▶ _Directions for this task_
Search the records for the word "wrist" and pick out every line that has it.

▶ _Records from a dataset_
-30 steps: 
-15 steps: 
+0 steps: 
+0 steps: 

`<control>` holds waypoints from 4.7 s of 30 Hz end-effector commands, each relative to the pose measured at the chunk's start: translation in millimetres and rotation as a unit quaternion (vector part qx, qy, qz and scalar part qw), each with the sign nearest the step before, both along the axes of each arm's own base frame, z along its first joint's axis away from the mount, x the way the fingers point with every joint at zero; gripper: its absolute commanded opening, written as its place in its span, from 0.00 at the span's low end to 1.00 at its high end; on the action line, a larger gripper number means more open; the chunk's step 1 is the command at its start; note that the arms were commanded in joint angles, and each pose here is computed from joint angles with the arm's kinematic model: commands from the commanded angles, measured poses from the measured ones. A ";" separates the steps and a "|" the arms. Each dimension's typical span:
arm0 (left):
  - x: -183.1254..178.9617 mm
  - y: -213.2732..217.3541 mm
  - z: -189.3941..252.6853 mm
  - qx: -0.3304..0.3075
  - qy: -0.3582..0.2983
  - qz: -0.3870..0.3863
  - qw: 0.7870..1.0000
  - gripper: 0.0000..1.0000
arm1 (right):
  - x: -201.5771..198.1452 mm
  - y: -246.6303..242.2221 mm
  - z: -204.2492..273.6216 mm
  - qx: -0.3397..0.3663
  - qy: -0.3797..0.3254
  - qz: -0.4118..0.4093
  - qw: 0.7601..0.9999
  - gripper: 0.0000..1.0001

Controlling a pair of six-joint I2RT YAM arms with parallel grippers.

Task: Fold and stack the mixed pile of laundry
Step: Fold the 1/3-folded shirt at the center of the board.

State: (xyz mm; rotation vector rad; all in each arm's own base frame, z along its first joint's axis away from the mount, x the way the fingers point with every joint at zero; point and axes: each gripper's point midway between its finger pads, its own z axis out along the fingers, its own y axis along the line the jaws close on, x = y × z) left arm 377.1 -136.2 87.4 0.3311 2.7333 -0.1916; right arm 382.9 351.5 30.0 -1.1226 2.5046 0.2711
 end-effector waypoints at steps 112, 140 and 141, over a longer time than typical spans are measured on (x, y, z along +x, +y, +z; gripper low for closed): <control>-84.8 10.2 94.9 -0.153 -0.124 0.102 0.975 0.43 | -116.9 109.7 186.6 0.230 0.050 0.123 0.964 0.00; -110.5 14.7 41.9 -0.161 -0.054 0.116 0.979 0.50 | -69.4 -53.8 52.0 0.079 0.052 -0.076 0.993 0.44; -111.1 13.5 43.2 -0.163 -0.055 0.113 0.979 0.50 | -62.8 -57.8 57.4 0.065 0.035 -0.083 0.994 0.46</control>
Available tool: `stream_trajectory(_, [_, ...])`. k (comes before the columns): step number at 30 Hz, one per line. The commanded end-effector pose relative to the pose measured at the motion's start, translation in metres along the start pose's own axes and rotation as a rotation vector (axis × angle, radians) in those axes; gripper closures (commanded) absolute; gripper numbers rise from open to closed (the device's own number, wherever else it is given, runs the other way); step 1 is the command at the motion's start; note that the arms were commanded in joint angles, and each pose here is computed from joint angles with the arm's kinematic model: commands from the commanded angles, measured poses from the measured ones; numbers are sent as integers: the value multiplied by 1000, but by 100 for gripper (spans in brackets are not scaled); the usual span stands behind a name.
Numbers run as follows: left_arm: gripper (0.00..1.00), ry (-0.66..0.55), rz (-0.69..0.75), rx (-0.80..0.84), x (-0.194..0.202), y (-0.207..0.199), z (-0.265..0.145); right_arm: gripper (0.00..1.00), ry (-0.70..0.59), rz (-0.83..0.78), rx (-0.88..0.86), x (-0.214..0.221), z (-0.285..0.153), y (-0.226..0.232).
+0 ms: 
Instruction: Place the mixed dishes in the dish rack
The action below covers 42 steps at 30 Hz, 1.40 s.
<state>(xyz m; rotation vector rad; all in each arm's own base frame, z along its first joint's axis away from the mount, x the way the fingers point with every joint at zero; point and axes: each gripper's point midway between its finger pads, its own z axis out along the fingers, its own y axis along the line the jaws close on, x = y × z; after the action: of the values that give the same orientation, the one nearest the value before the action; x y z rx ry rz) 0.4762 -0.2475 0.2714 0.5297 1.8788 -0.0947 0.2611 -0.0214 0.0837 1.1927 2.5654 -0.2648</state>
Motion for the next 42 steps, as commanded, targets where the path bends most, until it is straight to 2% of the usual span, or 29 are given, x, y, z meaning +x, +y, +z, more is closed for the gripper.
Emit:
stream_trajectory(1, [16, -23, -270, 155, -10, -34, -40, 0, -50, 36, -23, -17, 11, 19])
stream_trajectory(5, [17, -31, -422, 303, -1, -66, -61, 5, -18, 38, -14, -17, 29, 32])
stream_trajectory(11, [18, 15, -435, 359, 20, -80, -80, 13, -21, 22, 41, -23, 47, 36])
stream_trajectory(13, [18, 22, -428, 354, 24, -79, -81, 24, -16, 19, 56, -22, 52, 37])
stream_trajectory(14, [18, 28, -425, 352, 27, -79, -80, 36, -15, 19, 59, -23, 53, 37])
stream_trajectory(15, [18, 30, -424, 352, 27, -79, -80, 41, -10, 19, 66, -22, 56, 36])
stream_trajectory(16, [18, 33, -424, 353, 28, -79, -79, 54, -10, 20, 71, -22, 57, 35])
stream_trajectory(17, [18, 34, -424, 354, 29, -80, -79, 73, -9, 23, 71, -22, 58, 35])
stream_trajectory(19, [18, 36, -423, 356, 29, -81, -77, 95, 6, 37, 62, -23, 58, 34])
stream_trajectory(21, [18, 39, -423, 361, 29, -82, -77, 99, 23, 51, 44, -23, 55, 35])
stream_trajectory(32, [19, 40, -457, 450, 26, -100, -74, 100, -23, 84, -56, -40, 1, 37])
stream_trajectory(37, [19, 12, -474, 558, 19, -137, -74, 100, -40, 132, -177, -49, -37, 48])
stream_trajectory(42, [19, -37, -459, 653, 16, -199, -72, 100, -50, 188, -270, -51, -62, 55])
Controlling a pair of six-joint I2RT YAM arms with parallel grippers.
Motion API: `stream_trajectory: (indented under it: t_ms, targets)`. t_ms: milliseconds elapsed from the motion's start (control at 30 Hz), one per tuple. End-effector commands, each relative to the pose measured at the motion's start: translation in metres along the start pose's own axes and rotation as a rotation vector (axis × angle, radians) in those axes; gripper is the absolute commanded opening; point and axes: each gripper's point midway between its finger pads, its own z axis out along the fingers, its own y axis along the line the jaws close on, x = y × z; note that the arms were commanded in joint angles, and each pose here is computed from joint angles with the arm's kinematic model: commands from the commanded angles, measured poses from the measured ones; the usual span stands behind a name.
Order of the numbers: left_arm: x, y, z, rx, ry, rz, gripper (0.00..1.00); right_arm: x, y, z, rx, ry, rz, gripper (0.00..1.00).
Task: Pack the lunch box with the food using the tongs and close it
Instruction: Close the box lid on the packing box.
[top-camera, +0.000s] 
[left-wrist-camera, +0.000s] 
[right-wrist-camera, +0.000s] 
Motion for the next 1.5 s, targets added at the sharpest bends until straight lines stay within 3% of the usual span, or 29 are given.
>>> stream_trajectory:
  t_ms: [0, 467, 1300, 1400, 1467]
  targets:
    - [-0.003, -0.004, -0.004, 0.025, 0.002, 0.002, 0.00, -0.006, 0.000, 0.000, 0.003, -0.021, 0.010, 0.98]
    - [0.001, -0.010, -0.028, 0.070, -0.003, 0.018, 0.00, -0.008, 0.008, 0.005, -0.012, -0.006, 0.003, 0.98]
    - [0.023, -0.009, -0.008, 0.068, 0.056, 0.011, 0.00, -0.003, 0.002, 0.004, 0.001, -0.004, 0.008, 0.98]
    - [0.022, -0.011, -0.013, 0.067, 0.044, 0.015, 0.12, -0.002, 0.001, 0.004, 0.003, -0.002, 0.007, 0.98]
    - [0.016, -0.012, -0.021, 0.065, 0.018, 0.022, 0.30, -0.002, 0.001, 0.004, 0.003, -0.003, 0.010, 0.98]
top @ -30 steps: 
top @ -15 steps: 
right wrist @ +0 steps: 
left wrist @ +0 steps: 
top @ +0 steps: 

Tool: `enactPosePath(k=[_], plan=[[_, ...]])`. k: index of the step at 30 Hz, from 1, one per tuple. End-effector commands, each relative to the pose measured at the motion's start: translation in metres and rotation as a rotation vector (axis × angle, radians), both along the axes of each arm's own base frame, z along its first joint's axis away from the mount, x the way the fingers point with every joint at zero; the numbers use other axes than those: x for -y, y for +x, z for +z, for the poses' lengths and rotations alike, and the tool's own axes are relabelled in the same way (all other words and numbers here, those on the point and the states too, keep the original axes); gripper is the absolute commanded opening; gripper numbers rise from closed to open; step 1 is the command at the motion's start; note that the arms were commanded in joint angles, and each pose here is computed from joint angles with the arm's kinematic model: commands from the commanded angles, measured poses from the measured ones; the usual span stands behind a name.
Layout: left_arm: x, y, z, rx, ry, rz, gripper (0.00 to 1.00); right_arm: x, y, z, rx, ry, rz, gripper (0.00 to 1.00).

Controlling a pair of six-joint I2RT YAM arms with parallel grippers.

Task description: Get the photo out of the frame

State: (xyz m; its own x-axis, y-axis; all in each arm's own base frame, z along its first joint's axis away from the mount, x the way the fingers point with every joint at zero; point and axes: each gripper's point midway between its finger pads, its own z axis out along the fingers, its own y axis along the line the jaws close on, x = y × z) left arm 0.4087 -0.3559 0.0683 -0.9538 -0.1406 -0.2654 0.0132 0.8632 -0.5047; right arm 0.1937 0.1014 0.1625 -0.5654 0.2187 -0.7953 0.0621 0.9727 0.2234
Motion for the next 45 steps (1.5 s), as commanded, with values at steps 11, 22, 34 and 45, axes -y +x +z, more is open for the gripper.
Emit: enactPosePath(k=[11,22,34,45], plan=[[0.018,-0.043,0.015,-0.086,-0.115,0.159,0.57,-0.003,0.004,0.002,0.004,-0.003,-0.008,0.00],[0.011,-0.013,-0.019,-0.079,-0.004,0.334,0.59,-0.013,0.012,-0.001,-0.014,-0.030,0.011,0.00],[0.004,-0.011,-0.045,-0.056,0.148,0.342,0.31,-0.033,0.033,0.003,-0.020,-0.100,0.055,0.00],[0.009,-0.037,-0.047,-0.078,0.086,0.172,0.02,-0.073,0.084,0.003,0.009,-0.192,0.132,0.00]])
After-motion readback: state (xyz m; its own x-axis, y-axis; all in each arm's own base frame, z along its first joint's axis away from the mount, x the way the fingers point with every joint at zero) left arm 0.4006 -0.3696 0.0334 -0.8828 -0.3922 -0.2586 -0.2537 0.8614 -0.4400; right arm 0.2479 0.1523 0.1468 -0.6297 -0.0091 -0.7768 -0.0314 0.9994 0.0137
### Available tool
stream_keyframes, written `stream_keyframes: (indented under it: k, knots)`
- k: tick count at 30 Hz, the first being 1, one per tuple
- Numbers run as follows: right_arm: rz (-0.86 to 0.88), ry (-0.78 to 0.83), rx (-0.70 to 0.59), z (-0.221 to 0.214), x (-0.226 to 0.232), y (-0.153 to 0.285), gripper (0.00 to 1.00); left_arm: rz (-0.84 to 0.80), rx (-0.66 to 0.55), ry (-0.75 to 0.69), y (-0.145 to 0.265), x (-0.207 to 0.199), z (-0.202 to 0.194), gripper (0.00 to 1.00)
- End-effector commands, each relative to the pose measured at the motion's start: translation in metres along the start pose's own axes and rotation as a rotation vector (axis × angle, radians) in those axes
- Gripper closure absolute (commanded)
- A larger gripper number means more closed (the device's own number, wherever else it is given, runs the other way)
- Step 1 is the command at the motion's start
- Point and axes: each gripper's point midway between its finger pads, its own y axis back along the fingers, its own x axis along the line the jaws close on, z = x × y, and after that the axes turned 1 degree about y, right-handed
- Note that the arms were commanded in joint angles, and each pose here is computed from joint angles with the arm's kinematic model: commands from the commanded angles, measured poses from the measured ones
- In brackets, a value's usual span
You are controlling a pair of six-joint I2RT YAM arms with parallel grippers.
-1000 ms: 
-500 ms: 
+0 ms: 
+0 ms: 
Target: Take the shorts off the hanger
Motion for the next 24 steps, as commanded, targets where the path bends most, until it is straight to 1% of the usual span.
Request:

▶ _Answer to the problem_
[left-wrist-camera, +0.000s] 
[right-wrist-camera, +0.000s] 
right wrist @ +0 steps: 
left wrist @ +0 steps: 

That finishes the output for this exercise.